### Information provided:

------

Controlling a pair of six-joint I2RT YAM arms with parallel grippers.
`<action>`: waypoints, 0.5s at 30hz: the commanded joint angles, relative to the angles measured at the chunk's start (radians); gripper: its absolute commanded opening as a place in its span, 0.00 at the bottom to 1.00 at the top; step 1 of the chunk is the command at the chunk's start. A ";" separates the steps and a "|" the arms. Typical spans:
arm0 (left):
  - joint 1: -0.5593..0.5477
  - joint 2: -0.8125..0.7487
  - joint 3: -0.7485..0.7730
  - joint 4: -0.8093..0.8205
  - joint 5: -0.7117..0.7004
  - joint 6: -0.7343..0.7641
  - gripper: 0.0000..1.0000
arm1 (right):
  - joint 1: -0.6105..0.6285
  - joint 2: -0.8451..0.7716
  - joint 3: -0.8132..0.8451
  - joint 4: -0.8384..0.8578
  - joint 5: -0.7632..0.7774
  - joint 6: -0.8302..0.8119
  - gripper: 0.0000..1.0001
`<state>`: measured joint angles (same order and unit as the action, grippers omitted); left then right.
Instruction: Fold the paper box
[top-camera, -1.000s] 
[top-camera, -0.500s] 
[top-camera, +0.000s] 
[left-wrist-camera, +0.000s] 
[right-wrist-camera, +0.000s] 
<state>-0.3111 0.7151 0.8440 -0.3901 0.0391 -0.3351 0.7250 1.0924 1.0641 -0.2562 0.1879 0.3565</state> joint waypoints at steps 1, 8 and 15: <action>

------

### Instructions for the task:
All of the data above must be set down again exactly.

### Solution:
Controlling a pair of six-joint I2RT YAM arms with parallel grippers.
`<action>`: waypoints, 0.5s at 30hz: the commanded joint angles, relative to the angles measured at the chunk's start (radians); gripper: its absolute commanded opening as a place in its span, 0.00 at the bottom to 1.00 at the top; step 1 of the chunk is the command at the chunk's start. A ";" separates the steps and a "|" the arms. Typical spans:
arm0 (left):
  - joint 1: -0.5593..0.5477
  - joint 2: -0.8125..0.7487
  - joint 3: -0.7485..0.7730
  - joint 4: -0.8093..0.8205
  - joint 5: -0.7117..0.7004
  - joint 6: -0.7343..0.7641
  - gripper: 0.0000..1.0000
arm1 (right):
  - joint 1: -0.6105..0.6285
  - joint 2: -0.8451..0.7716
  - joint 3: -0.8132..0.8451
  - joint 4: -0.8384..0.8578
  - joint 5: -0.7632..0.7774
  - joint 6: -0.8302..0.8119
  - gripper: 0.0000..1.0001
`<state>`: measured joint angles (same order and unit as the action, grippers omitted); left then right.
Instruction: Fold the paper box
[top-camera, -1.000s] 
[top-camera, -0.500s] 
[top-camera, +0.000s] 
[left-wrist-camera, +0.000s] 
[right-wrist-camera, +0.000s] 
<state>-0.3111 0.7151 0.8440 -0.3901 0.0391 -0.3351 0.7250 1.0924 1.0641 -0.2562 0.1879 0.3565</state> joint waypoints at steps 1, 8 and 15: <action>

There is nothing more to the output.